William Wordsworth’s poem ‘Lines Written In Early Spring’ gives representation to the evolving relationship of man and nature as a dichotomy between harmonious and destructive. A technique used to convey this is the biblical discourse throughout the poem, “If this belief from heaven be sent, If such be Nature’s holy plan”. This conveys that nature is a manifestation of g-d which corresponds with Wordsworth’s pantheist values and spiritual connection. This shows that Man has a harmonious relationship with natures as he accepts nature’s plans. In stanza two and four this line, “What man has made of man”, is repeated to emphasize man’s desecration of nature. In both instances, the persona expresses a sorrowful tone, which elucidates the destructive aspect of man and nature’s relationship. As shown Wordsworth’s poem conveys the dichotomous relationship between man and nature.

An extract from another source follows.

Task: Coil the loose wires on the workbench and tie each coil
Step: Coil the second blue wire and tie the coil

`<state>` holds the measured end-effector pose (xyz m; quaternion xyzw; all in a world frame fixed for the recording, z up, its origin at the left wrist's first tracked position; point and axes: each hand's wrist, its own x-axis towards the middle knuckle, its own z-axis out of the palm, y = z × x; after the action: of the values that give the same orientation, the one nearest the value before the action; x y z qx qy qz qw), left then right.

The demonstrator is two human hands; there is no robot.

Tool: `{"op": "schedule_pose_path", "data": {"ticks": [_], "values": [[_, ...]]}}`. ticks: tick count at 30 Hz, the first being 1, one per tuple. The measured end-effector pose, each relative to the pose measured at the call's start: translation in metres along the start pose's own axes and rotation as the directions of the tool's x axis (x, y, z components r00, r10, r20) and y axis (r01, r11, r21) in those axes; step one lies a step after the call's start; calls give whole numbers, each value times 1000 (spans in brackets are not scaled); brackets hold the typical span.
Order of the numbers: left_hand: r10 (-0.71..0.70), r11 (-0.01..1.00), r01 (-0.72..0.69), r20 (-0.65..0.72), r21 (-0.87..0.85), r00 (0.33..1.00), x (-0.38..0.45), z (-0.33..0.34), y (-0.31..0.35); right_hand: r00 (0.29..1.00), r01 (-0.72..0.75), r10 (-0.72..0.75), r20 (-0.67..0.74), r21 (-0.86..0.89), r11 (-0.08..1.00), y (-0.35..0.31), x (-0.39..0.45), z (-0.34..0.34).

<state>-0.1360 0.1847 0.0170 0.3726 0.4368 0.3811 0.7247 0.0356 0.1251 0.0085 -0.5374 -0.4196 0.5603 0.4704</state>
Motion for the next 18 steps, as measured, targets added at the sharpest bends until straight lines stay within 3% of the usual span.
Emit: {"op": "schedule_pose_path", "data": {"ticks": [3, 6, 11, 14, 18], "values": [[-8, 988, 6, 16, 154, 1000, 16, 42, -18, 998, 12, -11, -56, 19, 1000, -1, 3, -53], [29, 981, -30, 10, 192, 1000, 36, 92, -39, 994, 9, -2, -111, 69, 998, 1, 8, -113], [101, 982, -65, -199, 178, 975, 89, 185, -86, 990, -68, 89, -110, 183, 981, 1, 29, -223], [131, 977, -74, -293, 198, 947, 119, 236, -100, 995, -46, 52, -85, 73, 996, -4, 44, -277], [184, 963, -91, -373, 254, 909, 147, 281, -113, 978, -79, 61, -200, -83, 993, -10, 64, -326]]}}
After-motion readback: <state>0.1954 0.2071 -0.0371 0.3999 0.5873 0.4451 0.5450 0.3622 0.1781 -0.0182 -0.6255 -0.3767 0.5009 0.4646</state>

Charles Purcell’s article ‘Into those arms no more’ also shows that man’s relationship with nature can be harmonious and destructive. Like Wordsworth’s poem above, Purcell laments for the destruction of nature due to man’s interference. Purcell uses repetition of the word “destroy” to emphasize the harm that man is capable of imposing on nature, “They weren’t only destroying a tree, they were...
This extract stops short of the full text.